=== What the exercise asks ===
Please return all of the material exactly, with no line missing.
--- Dataset section Enclosed Below ---
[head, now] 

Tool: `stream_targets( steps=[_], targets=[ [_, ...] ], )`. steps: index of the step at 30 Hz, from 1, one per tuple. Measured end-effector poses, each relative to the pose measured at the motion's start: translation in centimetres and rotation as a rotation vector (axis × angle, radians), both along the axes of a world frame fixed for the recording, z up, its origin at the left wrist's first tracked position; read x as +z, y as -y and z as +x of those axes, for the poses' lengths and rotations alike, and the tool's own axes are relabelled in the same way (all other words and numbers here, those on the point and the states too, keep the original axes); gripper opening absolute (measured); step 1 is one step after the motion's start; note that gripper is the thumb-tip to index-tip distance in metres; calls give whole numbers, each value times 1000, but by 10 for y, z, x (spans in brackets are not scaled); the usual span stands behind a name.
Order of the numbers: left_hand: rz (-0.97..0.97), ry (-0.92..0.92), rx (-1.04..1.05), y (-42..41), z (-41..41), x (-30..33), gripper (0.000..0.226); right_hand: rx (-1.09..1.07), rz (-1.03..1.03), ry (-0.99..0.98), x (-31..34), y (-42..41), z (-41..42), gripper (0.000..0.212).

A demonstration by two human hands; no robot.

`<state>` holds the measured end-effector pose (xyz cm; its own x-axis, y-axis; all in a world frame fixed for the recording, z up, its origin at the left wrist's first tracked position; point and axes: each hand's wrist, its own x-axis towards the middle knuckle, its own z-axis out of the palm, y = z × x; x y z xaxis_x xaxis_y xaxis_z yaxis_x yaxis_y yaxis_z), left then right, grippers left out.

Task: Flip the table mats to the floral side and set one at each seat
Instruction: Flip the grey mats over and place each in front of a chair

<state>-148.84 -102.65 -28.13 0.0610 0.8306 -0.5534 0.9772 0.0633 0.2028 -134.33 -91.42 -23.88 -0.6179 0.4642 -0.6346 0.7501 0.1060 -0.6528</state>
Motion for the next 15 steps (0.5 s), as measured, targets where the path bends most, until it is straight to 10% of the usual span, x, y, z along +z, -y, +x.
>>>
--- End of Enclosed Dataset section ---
=== Answer area ===
[head, now] 

Tool: `stream_targets( steps=[_], targets=[ [_, ...] ], )`. steps: index of the step at 30 Hz, from 1, one per tuple. Measured end-effector poses, each relative to the pose measured at the motion's start: translation in centimetres and rotation as a rotation vector (axis × angle, radians), both along the axes of a world frame fixed for the recording, z up, its origin at the left wrist's first tracked position; read x as +z, y as -y and z as +x of those axes, for the poses' lengths and rotations alike, and the tool's own axes are relabelled in the same way (all other words and numbers here, those on the point and the states too, keep the original axes); gripper opening absolute (measured); step 1 is one step after the motion's start; note that gripper is the thumb-tip to index-tip distance in metres; calls give whole numbers, each value times 1000, but by 10 for y, z, x (spans in brackets are not scaled); the usual span stands behind a name.
Order of the numbers: left_hand: rz (-0.97..0.97), ry (-0.92..0.92), rx (-1.04..1.05), y (-42..41), z (-41..41), x (-30..33), gripper (0.000..0.226); right_hand: rx (-1.09..1.07), rz (-1.03..1.03), ry (-0.99..0.98), x (-31..34), y (-42..41), z (-41..42), gripper (0.000..0.212).

A demonstration by two human hands; no robot.

`<state>` holds the measured end-effector pose (xyz cm; its own x-axis, y-axis; all in a world frame fixed for the recording, z up, its origin at the left wrist's first tracked position; point and axes: each hand's wrist, its own x-axis towards the middle knuckle, its own z-axis out of the palm, y = z × x; x y z xaxis_x xaxis_y xaxis_z yaxis_x yaxis_y yaxis_z), left then right, grippers left out.

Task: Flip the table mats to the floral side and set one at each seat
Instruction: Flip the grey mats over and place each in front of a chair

<state>-148.84 -102.65 -28.13 0.0610 0.8306 -0.5534 0.9772 0.0633 0.2028 -134.33 -91.42 -23.88 -0.6179 0.4642 -0.6346 0.7501 0.1060 -0.6528</state>
Motion for the next 15 steps (0.5 s), as measured, targets where the path bends most, until it is straight to 10% of the usual span, x, y, z along +z, -y, +x.
>>>

This output is complete as it stands.